A meno che non si voglia considerare "merito" il fatto di non essersi indebitati sino al collo e di non spendere più del 90% del budget in salari. Perché l'assenza di colpa, permettetemi, non è merito in una società normale. È semplicemente un atto dovuto, la sufficienza per così dire. Il merito richiede fare un pelino meglio di ciò che è dovuto, se non proprio arrivare al 10, almeno all'8. E di questo, per il momento, non vedo neanche l'ombra.

 

Segnalo che anche da sinistra arrivano critiche ai rettori (Corriere della Sera del 8/11/2008):

 

I prodiani - scrive Italia oggi - non cavalcano la protesta dei

rettori. A farlo capire una lettera firmata da Giulio Santagata,

responsabile della cosiddetta Fabbrica del programma nell' ultimo

governo di centrosinistra, secondo cui la «giusta lotta per le risorse

trova la sua legittimazione nella qualità del loro impiego». Nella

lettera Santagata punta il dito contro le «logiche familistiche» e

anche sulla «qualità dei docenti, la continuità del loro impiego e la

loro dedizione alla professione». E scrive: «Voi avete una grande

responsabilità per le prestazioni deludenti delle università italiane».

Al fianco degli atenei, dunque, ma non sempre di chi le guida: non

sempre d' accordo con il partito dei rettori.

 

L'articolo riporta anche le reazioni al decreto recente del governo, in cui finalmente c'e' un minimo di principi meritocratici, positivi Decleva (Milano) e Frati (Roma) che possono assumere perche' non spendono oltre il 90% del FFO, recriminazioni e riserve da Firenze, Pisa e Napoli orientale che sfondano il 90% e non potranno assumere.

 

Avevate visto le linee guida del governo per l'universita'? Spro che si vada oltre alla buone intenzioni.

blog.maxbruschi.it/wp-content/uploads/linee-guida-universita2.pdf

 (non mi vanno i link automatici)

 

Provvedo io un link html migliore alle linee guida del governo per l'universita'.

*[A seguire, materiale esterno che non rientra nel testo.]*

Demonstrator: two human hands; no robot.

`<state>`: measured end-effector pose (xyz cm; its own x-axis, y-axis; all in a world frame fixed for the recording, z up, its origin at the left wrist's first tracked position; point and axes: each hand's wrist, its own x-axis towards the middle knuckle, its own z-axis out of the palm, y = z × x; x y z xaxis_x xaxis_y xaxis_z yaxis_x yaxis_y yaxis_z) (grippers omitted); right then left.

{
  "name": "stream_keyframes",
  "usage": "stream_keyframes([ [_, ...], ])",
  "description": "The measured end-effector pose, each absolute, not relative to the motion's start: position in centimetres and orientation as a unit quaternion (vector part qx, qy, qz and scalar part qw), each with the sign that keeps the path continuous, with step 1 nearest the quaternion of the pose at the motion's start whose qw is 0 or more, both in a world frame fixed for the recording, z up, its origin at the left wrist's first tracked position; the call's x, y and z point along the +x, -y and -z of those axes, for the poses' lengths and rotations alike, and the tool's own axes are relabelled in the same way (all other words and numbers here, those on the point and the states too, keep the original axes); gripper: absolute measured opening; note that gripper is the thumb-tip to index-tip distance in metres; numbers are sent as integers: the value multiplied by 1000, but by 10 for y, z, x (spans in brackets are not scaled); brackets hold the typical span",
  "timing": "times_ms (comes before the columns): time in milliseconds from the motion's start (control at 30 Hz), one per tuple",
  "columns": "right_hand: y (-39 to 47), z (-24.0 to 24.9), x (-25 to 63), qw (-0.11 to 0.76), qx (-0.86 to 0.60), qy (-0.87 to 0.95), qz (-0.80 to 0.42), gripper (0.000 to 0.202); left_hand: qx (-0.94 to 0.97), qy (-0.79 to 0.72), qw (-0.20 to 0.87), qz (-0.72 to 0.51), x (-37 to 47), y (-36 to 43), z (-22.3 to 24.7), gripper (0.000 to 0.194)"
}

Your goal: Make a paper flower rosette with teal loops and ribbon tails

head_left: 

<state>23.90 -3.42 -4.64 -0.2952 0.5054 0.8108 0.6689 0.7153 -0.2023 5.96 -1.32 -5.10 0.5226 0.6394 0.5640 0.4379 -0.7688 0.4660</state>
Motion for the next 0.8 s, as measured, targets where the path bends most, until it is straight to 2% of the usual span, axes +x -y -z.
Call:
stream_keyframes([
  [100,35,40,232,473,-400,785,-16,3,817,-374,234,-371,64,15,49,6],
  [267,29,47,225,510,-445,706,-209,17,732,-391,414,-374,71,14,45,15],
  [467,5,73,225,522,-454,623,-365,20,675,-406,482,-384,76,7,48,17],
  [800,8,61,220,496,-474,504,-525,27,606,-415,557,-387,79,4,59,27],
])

Mi sembrano complessivamente buoni propositi, anche se viziati dalla tipica impostazione statalista- centralista.  Non apprezzo gli interventi per decreto, tra cui i molteplici interventi - con annessi ritardi sull'iter di svolgimento - sui concorsi gia' banditi, che sono tipici del modus operandi delle Repubbliche delle Banane, comunque almeno il decreto piu' recente appare motivato da reali preoccupazioni di correggere la mala-gestione dell'universita' in Italia e promuovere efficienza e merito.

Noto che si prescrive che le tasse universitarie rimangano invariate anche se l'universita' si trasformasse in fondazione.  Temo che per la mentalita' prevalente in Italia, sia praticamente l'unica opzione praticabile per non avere 1.8M di studenti mobilitati permanentemente contro il governo.

 

 

Leggo in un articolo di Lippi e Peracchi (Rivista italiana degli economisti, 2, agosto 2007) che:

È certamente vero che risulta difficile trovare un articolo non-mainstream su una delle principali riviste mainstream. È però vero che esistono varie riviste su cui i punti di vista non-mainstream hanno ampia possibilità di accesso. Alcune di esse, quali il Cambridge Journal of Economics o Structural Change and Economic Dynamics, hanno anche IF di tutto rispetto. Nonostante l’esistenza di queste riviste, gli studiosi italiani che perseguono punti di vista nonmainstream tendono in realtà a pubblicare poco e troppo spesso su questioni di storia del pensiero economico.

Voi che state in America che ne pensate?

Vi segnalo che sul sito http://www.letteraapertavalutazionericerca.it/ è comparsa una lettera di alcuni economisti italiani che mi sembra in contrasto con gli obbiettivi di fondo dell'appello apparso su nFA.

Non mi pare che sia in contrasto, tant'è che nFA ha pubblicato pure contributi di tenore non difforme, e.g.questo.

Anzi, per quello che vale (pokissimo) mi dichiaro pienamente d'accordo con l'appello in oggetto.